(PROVIDED ENTRIES begins)

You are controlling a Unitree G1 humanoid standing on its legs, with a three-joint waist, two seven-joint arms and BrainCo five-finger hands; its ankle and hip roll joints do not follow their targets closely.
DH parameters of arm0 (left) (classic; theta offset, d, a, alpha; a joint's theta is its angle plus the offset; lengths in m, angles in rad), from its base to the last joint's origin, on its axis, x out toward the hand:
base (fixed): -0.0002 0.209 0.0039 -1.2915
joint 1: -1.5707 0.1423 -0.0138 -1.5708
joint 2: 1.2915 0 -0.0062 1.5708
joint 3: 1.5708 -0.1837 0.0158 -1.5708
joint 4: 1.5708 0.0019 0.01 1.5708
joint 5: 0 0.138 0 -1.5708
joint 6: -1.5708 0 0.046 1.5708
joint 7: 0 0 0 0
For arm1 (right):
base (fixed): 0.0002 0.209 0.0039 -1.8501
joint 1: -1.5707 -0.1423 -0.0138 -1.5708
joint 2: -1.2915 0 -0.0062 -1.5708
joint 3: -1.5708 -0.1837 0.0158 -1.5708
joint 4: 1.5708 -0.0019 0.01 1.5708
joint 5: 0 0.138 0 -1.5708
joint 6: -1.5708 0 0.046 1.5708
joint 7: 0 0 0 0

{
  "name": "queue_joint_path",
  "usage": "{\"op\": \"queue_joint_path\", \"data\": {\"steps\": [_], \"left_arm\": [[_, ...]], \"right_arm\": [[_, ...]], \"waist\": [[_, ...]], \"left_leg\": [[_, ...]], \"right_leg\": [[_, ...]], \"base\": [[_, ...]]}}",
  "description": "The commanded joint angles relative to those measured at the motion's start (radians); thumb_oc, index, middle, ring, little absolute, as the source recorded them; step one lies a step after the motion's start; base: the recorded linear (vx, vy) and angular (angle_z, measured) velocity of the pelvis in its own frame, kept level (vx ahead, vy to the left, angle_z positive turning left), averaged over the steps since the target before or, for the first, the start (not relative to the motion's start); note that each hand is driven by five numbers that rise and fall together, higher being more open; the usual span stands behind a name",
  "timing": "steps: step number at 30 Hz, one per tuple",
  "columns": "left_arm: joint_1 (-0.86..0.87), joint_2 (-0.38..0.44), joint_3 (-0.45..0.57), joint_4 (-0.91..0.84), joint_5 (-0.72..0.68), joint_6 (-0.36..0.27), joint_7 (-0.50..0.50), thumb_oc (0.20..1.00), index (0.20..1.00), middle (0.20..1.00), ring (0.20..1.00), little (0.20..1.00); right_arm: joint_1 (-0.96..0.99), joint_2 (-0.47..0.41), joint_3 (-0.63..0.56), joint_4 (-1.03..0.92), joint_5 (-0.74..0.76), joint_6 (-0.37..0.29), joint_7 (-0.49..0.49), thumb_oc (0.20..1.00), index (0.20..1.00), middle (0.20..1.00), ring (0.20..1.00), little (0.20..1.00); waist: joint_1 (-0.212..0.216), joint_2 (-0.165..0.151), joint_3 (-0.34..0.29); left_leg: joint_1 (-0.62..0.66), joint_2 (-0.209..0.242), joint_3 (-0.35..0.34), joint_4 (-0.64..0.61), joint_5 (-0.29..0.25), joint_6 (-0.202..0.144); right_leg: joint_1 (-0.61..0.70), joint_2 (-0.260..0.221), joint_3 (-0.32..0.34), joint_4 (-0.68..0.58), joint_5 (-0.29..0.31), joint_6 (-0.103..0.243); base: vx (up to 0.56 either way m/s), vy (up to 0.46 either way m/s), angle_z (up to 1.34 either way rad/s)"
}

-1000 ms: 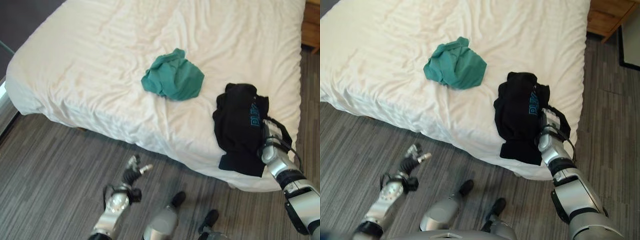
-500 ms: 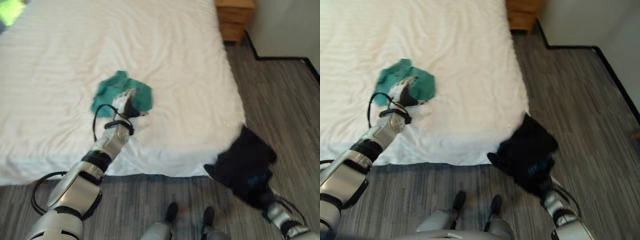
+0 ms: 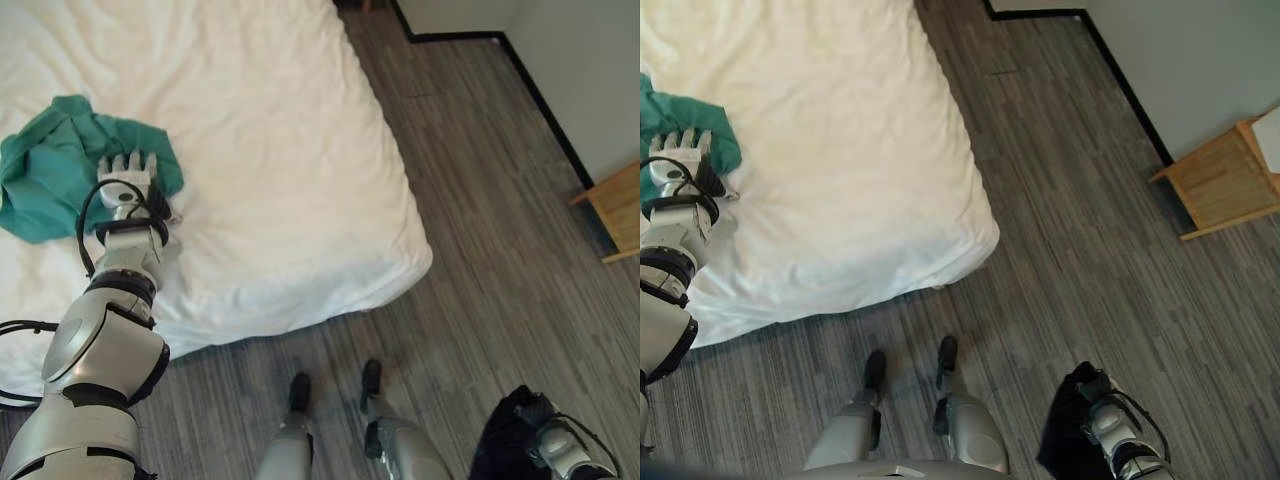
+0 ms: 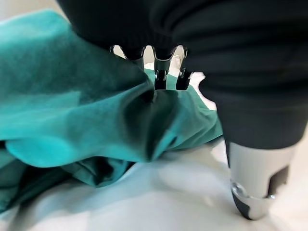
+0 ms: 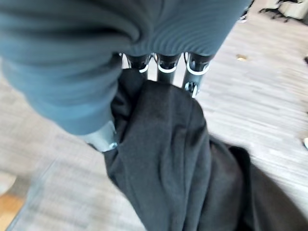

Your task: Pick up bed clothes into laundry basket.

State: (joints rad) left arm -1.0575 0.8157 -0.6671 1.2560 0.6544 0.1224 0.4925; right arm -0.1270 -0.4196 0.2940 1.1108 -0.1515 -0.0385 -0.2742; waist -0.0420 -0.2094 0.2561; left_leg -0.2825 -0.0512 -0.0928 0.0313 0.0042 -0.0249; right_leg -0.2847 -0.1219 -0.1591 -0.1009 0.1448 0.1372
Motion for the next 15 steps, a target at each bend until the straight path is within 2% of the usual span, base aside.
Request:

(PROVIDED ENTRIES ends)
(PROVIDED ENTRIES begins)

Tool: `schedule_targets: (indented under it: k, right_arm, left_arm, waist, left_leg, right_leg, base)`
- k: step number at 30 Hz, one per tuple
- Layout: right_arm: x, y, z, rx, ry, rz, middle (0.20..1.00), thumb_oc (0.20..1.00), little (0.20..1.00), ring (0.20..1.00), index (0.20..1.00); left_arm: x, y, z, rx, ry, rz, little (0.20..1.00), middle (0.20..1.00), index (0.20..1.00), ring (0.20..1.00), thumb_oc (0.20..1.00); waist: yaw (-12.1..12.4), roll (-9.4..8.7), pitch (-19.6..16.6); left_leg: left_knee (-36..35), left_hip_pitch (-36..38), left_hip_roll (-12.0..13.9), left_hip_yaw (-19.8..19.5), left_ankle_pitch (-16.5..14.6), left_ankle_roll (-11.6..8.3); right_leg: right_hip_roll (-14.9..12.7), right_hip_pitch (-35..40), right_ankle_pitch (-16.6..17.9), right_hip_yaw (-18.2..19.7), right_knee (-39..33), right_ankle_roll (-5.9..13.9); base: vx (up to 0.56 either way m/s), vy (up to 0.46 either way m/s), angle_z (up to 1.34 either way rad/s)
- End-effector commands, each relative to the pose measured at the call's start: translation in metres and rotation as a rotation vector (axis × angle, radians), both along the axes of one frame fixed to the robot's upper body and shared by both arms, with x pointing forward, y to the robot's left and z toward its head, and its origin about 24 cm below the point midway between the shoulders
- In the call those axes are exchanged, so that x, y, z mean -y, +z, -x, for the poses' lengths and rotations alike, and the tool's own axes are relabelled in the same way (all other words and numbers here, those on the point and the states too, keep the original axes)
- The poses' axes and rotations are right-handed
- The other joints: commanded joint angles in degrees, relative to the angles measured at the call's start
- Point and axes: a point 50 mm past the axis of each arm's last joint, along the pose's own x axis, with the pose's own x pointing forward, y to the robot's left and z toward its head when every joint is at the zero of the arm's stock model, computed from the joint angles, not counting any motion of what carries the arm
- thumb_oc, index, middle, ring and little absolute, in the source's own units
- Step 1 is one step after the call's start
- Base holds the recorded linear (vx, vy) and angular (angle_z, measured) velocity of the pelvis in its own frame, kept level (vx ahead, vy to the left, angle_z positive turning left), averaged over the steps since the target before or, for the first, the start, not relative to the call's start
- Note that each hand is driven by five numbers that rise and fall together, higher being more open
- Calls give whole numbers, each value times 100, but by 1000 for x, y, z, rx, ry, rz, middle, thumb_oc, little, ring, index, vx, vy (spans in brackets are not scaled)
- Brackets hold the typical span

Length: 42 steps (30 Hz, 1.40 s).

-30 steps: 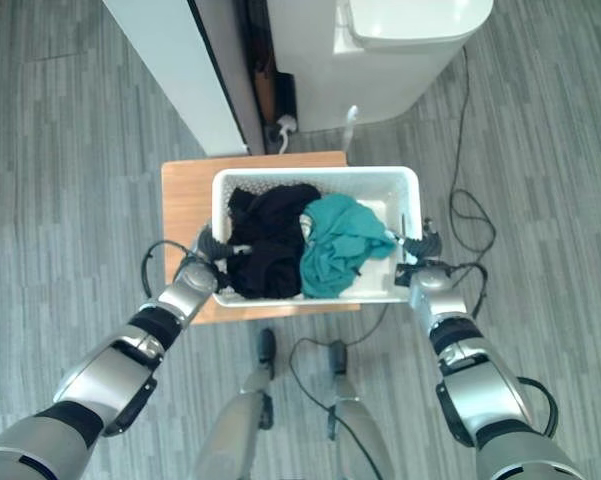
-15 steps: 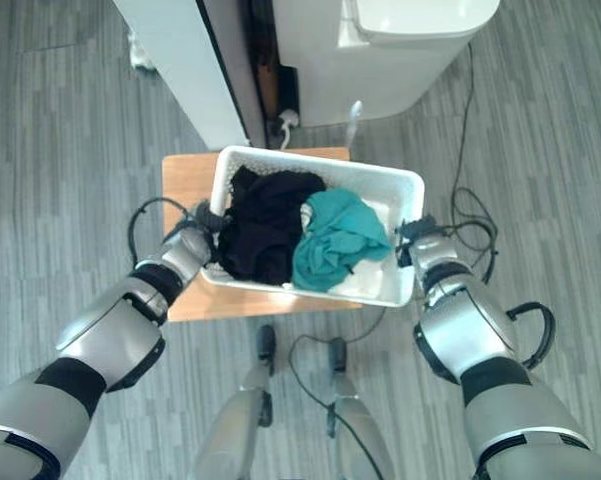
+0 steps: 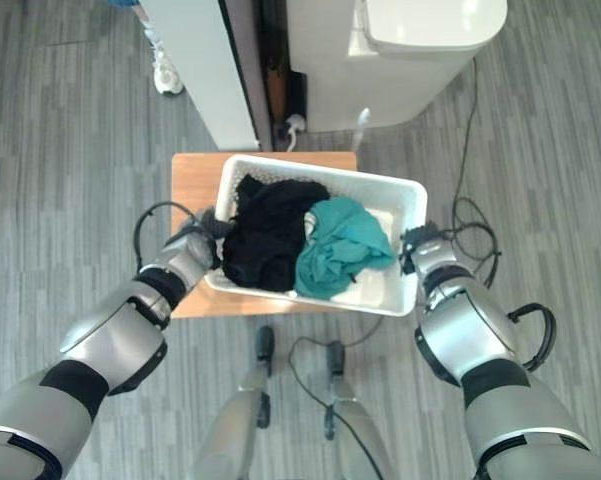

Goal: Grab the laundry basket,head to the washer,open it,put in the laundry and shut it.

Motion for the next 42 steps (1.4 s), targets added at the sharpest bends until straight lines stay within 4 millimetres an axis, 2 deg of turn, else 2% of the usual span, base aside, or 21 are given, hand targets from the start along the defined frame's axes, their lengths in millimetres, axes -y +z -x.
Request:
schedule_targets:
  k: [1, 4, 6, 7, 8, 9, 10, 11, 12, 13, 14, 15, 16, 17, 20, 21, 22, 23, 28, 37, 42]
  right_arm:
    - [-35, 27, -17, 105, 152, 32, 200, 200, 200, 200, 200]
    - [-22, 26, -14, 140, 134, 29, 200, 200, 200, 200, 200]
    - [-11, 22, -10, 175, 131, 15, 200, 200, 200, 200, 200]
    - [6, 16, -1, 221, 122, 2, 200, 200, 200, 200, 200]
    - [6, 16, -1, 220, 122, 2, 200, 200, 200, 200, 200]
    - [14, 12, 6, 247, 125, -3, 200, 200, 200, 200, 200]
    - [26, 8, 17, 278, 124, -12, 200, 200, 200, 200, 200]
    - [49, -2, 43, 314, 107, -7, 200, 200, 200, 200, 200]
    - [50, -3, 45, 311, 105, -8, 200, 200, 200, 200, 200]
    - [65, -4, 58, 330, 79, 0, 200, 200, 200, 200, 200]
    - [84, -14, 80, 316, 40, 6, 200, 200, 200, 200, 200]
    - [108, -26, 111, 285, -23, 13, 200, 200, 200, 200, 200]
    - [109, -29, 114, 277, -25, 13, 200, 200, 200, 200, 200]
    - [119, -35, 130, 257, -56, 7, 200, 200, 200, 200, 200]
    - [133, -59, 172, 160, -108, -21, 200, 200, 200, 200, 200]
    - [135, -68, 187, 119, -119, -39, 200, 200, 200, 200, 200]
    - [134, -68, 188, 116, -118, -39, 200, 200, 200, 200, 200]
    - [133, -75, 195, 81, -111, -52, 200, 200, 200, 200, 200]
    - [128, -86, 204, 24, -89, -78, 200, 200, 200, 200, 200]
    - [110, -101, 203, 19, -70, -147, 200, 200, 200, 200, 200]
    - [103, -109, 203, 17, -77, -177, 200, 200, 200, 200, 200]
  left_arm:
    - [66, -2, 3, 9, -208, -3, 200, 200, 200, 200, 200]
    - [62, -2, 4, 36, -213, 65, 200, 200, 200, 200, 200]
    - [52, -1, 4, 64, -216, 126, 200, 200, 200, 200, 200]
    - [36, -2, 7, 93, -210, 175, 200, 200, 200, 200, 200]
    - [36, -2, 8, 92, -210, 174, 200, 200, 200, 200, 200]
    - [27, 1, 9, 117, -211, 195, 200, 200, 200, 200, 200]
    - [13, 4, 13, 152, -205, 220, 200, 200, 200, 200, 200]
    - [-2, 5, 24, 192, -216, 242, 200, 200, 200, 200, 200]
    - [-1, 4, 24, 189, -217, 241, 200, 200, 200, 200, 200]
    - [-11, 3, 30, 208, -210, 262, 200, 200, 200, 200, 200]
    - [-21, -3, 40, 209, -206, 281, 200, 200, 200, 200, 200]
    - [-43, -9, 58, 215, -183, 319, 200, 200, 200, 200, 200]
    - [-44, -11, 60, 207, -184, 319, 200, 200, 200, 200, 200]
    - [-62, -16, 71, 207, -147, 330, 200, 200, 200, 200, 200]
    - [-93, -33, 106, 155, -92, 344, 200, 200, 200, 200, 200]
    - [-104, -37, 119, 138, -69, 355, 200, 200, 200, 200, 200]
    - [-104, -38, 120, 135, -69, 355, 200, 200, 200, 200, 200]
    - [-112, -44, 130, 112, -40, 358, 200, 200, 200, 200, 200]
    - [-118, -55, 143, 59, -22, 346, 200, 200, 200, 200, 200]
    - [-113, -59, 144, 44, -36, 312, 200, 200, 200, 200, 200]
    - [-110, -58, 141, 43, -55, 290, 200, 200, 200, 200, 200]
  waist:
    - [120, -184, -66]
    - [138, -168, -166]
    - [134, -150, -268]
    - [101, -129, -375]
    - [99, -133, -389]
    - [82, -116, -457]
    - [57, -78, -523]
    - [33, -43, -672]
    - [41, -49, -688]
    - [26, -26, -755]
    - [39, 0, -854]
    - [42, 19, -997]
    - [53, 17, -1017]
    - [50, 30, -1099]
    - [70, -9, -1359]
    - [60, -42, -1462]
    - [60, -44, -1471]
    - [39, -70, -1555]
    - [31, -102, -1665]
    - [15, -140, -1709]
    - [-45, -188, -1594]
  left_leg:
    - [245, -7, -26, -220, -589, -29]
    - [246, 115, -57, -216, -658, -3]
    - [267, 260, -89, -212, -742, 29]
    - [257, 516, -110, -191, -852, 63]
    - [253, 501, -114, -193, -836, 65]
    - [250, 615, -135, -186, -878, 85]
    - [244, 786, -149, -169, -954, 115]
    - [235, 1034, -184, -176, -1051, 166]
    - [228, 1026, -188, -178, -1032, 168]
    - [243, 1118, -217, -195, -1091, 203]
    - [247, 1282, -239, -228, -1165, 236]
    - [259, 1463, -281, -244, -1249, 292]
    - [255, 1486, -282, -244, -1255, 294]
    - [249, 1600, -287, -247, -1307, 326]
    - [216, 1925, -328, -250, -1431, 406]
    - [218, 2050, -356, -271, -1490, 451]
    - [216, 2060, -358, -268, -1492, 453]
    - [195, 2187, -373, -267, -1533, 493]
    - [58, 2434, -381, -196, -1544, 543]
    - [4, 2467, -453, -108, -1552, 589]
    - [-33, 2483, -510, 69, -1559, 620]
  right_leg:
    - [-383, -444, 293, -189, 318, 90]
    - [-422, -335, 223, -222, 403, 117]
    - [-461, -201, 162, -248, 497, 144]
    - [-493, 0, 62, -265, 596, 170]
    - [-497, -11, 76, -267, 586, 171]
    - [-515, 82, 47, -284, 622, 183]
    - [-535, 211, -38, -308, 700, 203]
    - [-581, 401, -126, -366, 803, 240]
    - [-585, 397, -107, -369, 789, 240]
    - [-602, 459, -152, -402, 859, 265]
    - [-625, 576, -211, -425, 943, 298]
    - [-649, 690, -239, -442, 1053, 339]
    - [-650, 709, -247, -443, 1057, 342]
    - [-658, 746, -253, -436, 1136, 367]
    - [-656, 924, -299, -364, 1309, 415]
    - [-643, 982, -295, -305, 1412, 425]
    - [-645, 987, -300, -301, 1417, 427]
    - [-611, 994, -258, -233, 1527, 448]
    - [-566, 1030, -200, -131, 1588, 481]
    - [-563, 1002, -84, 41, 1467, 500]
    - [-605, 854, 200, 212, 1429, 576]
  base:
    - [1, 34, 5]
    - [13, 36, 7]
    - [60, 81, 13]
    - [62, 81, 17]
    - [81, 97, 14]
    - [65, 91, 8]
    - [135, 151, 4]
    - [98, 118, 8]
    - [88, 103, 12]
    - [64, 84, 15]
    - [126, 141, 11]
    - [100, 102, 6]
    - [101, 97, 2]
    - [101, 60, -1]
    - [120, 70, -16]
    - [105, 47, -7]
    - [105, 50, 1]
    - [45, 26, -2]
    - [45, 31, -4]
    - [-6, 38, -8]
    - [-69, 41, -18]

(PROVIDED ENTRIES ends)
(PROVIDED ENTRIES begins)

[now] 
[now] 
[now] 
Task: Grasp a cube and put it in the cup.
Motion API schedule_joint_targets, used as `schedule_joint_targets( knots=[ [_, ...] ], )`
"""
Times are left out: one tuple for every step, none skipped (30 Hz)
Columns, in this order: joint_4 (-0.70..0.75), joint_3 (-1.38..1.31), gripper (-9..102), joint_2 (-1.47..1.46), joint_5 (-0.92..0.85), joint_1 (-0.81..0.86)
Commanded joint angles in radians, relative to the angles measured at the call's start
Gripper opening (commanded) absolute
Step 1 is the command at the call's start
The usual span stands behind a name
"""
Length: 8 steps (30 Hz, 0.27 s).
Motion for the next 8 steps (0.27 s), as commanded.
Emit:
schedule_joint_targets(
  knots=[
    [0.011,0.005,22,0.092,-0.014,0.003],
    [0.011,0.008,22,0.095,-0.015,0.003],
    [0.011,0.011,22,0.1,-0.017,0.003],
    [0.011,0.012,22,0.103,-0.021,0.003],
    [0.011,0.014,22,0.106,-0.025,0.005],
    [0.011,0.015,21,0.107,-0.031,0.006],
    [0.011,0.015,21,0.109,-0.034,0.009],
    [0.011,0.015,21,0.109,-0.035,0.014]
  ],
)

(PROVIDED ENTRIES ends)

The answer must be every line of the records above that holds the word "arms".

You are controlling a Unitree G1 humanoid standing on its legs, with a three-joint waist, two seven-joint arms and BrainCo five-finger hands; its ankle and hip roll joints do not follow their targets closely.
- End-effector commands, each relative to the pose measured at the call's start: translation in metres and rotation as a rotation vector (axis × angle, radians), both along the axes of one frame fixed to the robot's upper body and shared by both arms, with x pointing forward, y to the robot's left and z toward its head, and its origin about 24 cm below the point midway between the shoulders

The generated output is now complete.